## [Aim of the task]
Within the entries below, count the lines that hold the string "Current" and give only that number.

╭─ Working data

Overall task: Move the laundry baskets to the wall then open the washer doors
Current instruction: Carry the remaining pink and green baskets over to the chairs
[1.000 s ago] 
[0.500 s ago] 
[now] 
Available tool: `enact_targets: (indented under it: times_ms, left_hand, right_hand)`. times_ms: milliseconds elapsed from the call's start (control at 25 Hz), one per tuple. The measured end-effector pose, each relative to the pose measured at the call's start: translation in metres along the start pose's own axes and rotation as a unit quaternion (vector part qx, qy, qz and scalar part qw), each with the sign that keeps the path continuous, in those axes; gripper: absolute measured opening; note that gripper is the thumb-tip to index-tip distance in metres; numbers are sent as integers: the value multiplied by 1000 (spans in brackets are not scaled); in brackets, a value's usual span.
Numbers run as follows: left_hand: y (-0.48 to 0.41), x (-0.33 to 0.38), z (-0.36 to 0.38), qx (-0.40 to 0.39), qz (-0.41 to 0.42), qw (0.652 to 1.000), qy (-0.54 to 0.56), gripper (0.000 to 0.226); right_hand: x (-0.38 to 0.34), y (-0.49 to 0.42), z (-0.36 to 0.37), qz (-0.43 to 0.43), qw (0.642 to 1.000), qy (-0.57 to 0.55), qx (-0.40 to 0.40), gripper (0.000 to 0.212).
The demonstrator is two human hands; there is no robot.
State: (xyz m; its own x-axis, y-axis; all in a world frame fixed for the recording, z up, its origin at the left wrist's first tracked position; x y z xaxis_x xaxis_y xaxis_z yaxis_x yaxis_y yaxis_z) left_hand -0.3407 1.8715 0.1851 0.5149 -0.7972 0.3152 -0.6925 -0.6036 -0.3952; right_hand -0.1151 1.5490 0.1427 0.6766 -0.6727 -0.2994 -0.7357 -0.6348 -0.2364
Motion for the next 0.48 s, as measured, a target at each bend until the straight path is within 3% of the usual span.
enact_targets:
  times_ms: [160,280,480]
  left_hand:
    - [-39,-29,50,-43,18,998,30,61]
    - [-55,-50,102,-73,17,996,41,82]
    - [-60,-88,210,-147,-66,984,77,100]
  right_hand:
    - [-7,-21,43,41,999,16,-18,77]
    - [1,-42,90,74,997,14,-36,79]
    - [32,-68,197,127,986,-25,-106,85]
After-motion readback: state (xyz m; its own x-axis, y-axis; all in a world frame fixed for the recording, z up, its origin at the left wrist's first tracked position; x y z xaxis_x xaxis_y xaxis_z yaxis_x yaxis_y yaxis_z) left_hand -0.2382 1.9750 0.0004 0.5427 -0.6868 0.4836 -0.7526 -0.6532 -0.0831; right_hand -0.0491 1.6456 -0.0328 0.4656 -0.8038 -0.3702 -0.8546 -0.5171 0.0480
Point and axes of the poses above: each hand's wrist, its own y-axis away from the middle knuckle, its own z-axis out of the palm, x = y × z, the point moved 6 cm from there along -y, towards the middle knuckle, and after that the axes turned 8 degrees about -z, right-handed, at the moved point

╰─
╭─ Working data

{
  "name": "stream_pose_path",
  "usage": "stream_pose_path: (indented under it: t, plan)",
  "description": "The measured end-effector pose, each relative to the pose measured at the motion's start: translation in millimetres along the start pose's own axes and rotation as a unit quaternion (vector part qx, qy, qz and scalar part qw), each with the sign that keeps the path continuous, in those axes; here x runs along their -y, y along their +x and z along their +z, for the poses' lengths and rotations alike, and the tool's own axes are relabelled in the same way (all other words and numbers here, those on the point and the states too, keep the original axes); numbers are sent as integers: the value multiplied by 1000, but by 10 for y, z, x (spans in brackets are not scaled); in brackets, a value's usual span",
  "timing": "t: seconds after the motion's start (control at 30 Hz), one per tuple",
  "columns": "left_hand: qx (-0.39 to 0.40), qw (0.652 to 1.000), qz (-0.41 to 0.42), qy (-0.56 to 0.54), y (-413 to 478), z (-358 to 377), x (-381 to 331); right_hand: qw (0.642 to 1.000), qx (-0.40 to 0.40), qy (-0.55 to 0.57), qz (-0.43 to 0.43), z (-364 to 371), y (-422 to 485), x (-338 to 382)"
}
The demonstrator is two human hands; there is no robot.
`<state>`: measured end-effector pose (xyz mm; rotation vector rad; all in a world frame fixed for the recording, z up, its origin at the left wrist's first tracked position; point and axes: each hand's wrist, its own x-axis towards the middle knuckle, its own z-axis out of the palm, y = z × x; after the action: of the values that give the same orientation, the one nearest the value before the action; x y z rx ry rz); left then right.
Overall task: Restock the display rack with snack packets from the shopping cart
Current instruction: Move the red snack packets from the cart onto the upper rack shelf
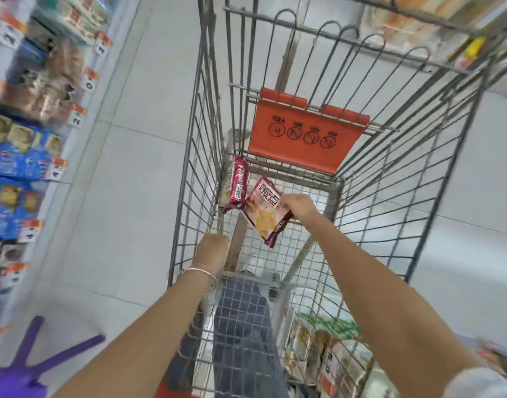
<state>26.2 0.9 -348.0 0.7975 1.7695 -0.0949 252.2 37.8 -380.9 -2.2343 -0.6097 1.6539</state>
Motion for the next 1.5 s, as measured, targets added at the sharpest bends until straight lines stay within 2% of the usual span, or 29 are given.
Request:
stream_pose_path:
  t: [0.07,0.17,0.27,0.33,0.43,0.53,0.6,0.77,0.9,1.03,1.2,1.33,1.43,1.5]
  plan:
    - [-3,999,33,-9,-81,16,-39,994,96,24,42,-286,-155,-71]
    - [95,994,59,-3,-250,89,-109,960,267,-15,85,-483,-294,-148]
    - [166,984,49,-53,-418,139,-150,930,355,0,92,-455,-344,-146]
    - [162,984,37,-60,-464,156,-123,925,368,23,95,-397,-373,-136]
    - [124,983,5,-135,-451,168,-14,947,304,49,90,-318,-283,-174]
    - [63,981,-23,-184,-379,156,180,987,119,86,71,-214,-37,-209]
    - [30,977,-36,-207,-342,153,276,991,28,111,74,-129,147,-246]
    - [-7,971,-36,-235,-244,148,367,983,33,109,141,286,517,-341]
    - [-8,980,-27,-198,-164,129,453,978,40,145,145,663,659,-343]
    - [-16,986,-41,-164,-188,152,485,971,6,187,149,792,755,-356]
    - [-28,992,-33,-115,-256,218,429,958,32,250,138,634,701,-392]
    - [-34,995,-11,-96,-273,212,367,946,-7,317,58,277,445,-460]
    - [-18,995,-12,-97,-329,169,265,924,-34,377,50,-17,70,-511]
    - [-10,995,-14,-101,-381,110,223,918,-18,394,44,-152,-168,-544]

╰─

## [Answer for this exercise]
2